Em 2016, depois de anos trabalhando em projetos de arquitetura, o designer criou sua primeira peça autoral, a cadeira Un. Em seguida veio sua marca Misci, que interage com outras culturas, sempre sob a perspectiva da diversidade brasileira.
DeLaurentis
“Feito à mão pra quem faz à mão”. Esse é o slogan da DeLaurentis, marca de aventais produzidos com tecidos sustentáveis, que têm os resíduos da produção doados a marcas parceiras. Com design certeiro, cada modelo seu é aprovado por profissionais atuantes na área específica para a qual ele foi criado.
Gabriela De Laurentis afirma que seus aventais “têm o poder de fomentar o resgate dos ofícios artesanais, culturas, histórias, significâncias, e são produzidos pra um consumidor mais conectado e participativo, responsável com a sociedade e o meio ambiente”. [Bela] coisa do novo mundo.
Malujoom
Malujoom é uma marca de acessórios alternativos criada pelo designer Lucke Coul, a partir da sua observação das sobras de materiais descartados pelo pai, que realizava pequenos concertos em uma sapataria improvisada no fundo de casa.
Seu processo criativo é fundamentado em encontros, e o resultado estético é uma organização coletiva, bastante original, como um piquenique de ideias. A inspiração do seu trabalho vem também da singularidade de cada ser, e suas buscas íntimas por autoconhecimento e autenticidade.
TΔ
Não é somente roupa, é slow living. A TΔ une o agênero, a alfaiataria e a sustentabilidade, e nasceu quando Gi Caldas, sua estilista, percebeu que sustentabilidade apenas como processo e sem educação de consumo é utopia. Por isso ela vai muito além da mesmice instalada, e propõe também novas práticas de consumo: após a compra, cada peça vendida recebe orientações de manutenção por e-mail, ao longo de um ano. Passado esse prazo, o cliente pode fazer a troca de peças usadas da marca por descontos na compra de novas peças.
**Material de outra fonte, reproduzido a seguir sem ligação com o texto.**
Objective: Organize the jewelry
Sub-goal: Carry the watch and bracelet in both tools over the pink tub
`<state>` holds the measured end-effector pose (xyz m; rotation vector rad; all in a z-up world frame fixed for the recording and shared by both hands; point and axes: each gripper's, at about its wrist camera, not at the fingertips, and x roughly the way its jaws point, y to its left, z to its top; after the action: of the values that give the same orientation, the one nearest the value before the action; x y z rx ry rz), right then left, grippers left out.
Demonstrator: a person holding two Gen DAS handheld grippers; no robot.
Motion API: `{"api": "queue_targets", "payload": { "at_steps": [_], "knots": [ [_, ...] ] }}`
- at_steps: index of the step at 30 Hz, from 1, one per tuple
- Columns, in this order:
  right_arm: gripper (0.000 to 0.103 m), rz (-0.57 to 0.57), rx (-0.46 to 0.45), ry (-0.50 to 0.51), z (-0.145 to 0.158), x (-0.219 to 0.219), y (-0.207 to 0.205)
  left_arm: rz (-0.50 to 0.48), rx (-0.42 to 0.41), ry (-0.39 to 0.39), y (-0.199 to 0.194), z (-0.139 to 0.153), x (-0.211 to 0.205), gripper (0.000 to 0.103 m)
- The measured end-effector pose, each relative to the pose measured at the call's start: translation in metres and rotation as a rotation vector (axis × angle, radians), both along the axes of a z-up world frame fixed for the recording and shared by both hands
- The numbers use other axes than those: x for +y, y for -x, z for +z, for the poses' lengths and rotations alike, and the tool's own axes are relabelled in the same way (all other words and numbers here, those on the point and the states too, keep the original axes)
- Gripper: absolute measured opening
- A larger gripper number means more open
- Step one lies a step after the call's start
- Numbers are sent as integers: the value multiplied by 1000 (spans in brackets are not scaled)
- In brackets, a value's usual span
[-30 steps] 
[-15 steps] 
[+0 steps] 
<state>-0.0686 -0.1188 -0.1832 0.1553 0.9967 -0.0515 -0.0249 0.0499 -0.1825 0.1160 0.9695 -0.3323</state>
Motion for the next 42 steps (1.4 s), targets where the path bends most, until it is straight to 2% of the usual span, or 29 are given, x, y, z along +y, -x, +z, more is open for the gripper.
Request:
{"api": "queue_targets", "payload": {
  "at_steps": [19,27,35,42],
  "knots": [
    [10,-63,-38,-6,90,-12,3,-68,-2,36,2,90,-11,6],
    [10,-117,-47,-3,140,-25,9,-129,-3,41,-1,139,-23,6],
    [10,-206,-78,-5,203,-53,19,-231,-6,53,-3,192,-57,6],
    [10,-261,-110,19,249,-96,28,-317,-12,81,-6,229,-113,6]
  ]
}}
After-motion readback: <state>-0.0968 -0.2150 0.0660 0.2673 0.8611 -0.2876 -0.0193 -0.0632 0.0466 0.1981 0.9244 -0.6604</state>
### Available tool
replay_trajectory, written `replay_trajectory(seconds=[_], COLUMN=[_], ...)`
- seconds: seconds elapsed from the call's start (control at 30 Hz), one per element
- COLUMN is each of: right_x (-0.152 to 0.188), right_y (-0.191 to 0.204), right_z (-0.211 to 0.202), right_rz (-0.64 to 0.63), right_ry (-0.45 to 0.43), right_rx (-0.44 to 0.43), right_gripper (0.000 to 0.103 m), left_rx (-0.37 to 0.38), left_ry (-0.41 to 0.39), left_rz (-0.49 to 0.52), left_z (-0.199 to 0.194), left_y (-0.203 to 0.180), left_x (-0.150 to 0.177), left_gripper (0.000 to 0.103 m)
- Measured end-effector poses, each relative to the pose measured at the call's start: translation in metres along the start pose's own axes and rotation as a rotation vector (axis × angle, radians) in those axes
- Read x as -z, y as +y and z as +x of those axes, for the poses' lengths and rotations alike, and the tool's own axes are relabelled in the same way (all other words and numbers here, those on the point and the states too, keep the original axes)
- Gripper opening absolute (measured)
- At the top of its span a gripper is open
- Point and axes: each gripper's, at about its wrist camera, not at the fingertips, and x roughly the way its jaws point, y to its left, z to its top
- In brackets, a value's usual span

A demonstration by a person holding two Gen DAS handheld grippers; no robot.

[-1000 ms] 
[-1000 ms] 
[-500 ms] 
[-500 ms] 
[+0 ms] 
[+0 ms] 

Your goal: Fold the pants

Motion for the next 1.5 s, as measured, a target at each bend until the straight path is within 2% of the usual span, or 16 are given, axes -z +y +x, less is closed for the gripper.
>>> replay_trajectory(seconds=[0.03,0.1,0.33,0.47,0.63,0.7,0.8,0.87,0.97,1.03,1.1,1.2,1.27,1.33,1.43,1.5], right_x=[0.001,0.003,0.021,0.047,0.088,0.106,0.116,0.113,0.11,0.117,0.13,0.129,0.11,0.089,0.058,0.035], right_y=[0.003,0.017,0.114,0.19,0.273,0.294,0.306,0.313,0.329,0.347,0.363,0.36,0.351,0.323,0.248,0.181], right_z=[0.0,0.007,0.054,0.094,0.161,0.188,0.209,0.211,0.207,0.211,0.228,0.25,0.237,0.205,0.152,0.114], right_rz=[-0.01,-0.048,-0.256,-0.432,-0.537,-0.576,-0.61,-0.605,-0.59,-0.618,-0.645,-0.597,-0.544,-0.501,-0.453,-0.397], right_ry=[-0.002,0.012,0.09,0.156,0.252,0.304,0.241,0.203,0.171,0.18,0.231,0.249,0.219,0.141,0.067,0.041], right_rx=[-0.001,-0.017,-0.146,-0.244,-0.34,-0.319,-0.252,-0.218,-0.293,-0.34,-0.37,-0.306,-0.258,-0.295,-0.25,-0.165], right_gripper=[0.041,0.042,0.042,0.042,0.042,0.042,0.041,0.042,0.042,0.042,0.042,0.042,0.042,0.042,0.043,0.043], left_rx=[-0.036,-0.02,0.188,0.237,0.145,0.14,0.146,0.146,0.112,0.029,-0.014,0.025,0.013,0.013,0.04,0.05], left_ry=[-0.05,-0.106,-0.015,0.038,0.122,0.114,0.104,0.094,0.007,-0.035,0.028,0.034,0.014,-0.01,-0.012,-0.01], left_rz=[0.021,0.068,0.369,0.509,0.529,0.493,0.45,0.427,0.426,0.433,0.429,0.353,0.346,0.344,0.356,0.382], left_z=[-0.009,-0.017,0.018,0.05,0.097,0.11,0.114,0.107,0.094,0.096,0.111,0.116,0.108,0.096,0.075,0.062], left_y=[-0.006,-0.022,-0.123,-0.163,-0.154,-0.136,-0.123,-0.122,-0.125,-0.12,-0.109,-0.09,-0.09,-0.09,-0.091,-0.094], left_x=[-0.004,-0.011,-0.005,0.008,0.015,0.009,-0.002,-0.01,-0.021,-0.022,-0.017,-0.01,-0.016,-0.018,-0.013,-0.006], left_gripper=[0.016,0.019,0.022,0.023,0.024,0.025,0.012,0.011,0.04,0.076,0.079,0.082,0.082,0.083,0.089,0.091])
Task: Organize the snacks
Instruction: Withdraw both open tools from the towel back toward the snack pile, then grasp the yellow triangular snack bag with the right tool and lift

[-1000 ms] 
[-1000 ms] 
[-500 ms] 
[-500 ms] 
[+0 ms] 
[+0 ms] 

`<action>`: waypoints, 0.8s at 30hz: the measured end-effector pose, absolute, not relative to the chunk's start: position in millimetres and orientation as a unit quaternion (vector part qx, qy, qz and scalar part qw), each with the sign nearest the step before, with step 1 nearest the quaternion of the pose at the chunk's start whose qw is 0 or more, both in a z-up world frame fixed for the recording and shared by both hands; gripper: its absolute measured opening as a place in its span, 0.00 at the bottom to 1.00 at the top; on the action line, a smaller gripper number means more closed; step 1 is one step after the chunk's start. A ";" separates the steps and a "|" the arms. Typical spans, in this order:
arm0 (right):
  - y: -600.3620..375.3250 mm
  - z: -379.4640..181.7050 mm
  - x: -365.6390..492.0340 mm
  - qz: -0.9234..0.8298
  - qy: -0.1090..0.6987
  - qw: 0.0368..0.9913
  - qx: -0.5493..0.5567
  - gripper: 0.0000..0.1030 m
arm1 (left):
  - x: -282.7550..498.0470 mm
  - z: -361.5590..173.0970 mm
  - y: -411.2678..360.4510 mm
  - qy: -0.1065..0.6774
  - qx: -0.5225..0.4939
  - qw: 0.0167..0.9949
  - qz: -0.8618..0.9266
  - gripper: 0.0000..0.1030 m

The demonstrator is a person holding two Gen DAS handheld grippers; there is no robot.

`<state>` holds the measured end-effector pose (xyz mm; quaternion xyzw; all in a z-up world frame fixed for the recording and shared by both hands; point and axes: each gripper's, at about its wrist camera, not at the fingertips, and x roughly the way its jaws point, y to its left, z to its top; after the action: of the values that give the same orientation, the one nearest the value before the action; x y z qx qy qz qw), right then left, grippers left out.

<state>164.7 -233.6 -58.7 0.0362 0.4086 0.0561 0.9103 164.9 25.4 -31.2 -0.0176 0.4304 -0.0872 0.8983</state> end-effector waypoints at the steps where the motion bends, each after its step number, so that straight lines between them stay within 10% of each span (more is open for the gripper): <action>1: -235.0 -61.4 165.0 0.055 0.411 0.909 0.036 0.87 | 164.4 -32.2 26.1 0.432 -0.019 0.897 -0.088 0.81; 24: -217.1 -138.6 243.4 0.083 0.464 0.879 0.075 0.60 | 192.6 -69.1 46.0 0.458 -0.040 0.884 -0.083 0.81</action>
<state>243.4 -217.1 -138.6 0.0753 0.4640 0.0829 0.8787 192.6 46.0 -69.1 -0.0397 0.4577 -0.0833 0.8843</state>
Além disso, pergunta ao consumidor: você precisa mesmo deste produto? É pura inovação. O tempo da TA é outro, onde o futuro já é.
Todos os Poemas
Atemporal, a Todos os Poemas trabalha o design aliado ao artesanato para criar peças exclusivas, feitas à mão, pensadas e desenvolvidas juntamente com artesãos e artistas cearenses.
A gente sabe que a moda do novo mundo tem que carregar consigo uma história. Suas três sócias contam tudo e fazem muito. Provam que o redor importa tanto quanto o próprio produto, que nessa marca tem tag de semente, e é embalado em sacola de tecido, “com desejo de aprender junto, de encorajar, de mudar vidas. Acreditando, perseverando, compartilhando e repartindo”.
Viva Celina
Cecéu Pessoa é a designer da Viva Celina, uma marca paraibana, com sede em João Pessoa/PB, cuidadosa, que usa matéria prima reciclada, natural e/ou certificada, [inclusive botões de cânhamo], e que prega moda sem padrões ou obrigações, fomenta o design autoral, e promove tradições locais e a cultura popular.
Além disso, compensa o lixo gerado através das embalagens usadas nas suas vendas online junto ao selo Eu Reciclo. Sua proposta é uma experiência criativa completa.
Ser’tão Encantado
Nunca a cultura foi tão importante, e cultura é processo, não é conclusão.
Ser’tão Encantado é Júlia Nogueira, artista visual, designer, diretora de arte, muralista, performer, que se inspira em sua terra, Alagoas, para criar, mais precisamente na atmosfera da Ilha do Ferro, e em tudo que circunda o universo do cangaço.
Suas peças têm cores, traços, e “chêro” do Nordeste. Seu trabalho é pura emoção estética.